Breakside Brewery wins five World Beer Cup awards in Portland spotlight
Breakside’s five World Beer Cup wins put Portland back in the competition spotlight, while Oregon’s medal count showed the region’s brewing depth.

Breakside Brewery put Portland back in the competition conversation with five World Beer Cup medals, a haul that stood out because it came from a field that was as deep and international as the industry gets. The 2026 competition handed out 353 medals to 273 producers, and Breakside emerged as the largest Oregon winner as the Pacific Northwest finished with 56 medals overall, 30 for Oregon and 26 for Washington.
That scale matters. The World Beer Cup drew 8,166 entries from 1,644 breweries and cideries across 50 nations, with 255 judges from 50 countries evaluating beers by blind tasting across 118 categories. In that kind of setup, medals tend to reward precision, not hype. Five wins suggest a brewery that can keep beer tight across multiple styles and still hold up when it is poured blind against the best in the world.

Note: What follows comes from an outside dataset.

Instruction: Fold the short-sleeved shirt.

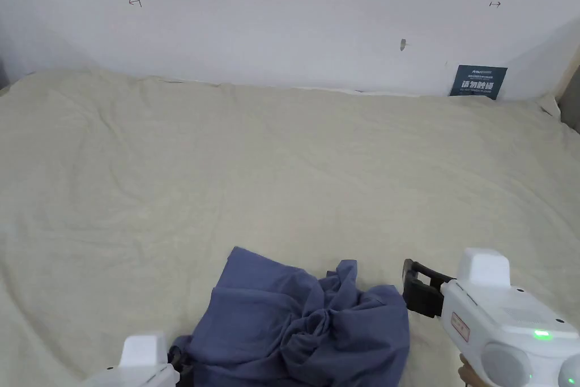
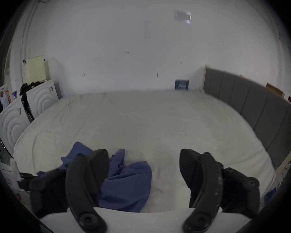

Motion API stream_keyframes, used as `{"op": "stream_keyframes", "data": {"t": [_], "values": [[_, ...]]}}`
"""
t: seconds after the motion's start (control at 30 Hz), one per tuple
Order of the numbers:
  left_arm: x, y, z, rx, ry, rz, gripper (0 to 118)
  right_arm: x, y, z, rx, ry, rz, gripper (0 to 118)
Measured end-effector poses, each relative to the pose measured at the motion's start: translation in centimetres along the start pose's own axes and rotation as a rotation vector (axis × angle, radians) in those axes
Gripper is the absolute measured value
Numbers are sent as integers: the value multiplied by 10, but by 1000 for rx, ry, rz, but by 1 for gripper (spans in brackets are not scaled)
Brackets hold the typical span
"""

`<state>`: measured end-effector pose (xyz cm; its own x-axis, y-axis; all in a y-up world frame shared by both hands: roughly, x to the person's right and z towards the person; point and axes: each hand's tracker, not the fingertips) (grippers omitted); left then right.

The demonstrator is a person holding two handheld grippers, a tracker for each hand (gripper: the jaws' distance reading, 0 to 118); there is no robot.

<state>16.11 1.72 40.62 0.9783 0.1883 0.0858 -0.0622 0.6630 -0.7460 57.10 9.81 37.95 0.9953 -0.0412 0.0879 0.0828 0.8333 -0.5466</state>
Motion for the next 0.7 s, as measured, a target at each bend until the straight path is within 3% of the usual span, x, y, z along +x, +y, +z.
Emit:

Breakside’s result also fits the brewery’s own trajectory. In 2013, it expanded to Milwaukie with a production facility and taproom built for up to 40,000 barrels a year. The brewery became employee-owned in 2019, a move that often deepens accountability around quality and consistency. Breakside says it has since taken Brewery of the Year honors at the Oregon Beer Awards in 2017, 2019, 2020, 2021 and 2022, along with the 2018 Best of Craft Beer Awards.
That record helps explain why five World Beer Cup medals landed as more than a one-off score. Breakside now says it operates eight locations in the Portland area plus a taproom in Astoria, and its beer reaches Oregon, Washington, Arizona, Colorado, Idaho, Montana, Alaska, California, British Columbia, Alberta and Japan. For a brewery with that footprint, the World Beer Cup result reinforces something Portland beer fans already know: the city’s strongest names still have to earn their reputation one blind panel at a time.

For homebrewers and serious beer drinkers, the takeaway is less about the trophy count than the method behind it. Breakside’s five medals, Oregon’s 30-medal total and the competition’s massive international field all point to the same thing, Portland still has breweries setting a technical standard that travels well beyond the city limits.